Another great tourist

Another great tourist power in the region is Jamaica, a country where the industry has added about 20% of its economy and has been severely damaged by epidemics. Forecasts are that if this situation continues, Jamaica will close the year with a decline of more than 10% in its GDP.

The Jamaica Hotel and Tourist Association has explained that tourism will generate about 1.5 billion USD this year, down from an estimated 4.4 billion USD before the epidemic.

About 100,000 people in Jamaica are directly employed in the tourism industry and at least one and a half million people work indirectly, almost all of them are currently unemployed.

According to Finance Minister Camilo Gonsalves of St. Vincent and the Grenadines, two-thirds of the country’s economy depends exclusively on tourism, so the current situation and lack of tourism present an unprecedented crisis.

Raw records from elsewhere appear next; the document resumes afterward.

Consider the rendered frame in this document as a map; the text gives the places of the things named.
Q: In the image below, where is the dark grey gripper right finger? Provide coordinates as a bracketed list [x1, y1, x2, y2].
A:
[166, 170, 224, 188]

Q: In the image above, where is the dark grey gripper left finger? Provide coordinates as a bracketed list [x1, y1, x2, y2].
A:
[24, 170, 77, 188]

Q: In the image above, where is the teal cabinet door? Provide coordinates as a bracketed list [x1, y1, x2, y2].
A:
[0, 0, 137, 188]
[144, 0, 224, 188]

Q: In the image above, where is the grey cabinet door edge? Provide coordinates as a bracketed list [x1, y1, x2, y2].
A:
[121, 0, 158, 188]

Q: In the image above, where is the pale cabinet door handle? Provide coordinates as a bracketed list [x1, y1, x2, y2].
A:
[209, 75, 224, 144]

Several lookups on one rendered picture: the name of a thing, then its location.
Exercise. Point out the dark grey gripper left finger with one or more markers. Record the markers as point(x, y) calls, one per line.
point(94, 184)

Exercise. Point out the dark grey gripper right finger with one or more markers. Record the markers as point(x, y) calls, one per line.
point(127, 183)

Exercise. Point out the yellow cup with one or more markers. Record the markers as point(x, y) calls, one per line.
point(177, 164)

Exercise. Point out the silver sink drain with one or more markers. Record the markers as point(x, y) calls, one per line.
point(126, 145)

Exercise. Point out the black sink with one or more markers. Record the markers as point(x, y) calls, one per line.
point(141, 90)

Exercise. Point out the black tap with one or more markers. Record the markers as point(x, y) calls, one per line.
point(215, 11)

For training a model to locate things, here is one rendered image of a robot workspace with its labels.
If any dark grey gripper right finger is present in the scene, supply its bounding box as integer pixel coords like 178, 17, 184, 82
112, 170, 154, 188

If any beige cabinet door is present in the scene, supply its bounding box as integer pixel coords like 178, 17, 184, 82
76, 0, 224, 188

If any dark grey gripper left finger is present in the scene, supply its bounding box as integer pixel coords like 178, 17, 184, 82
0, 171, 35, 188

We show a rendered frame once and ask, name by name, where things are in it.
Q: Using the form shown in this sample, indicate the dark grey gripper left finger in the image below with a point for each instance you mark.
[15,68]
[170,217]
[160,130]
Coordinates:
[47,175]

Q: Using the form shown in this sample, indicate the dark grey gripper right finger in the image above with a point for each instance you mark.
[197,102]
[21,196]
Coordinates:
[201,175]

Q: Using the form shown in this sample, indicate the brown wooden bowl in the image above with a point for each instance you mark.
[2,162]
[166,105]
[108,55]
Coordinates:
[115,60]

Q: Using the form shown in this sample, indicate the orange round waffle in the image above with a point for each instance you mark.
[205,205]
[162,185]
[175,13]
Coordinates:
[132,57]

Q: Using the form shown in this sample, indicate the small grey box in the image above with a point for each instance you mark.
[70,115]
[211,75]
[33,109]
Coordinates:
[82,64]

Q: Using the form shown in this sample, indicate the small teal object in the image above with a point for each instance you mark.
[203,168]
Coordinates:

As the small Caribbean island of Anguilla, it returned to tourism again on August 21 but enforced some strict rules of entry, which could discourage its main source market, many Americans.

One of the most affected regions in the region is Antigua and Barbuda as its economy depends on tourism at 60%. Despite the reliance on the tourism industry, all passengers arriving by air in August will have to present the results of the negative COVID-19 test taken seven days before the flight.

Regarding the Cayman Islands, the director of the port authority, Joseph Woods, announced the extension of the cruise ship ban from October 1 to December 31 as a precautionary measure against Covid-19.

In the end, the Cayman Islands decided to delay the resumption of its international tourism (originally scheduled for September 1) until October.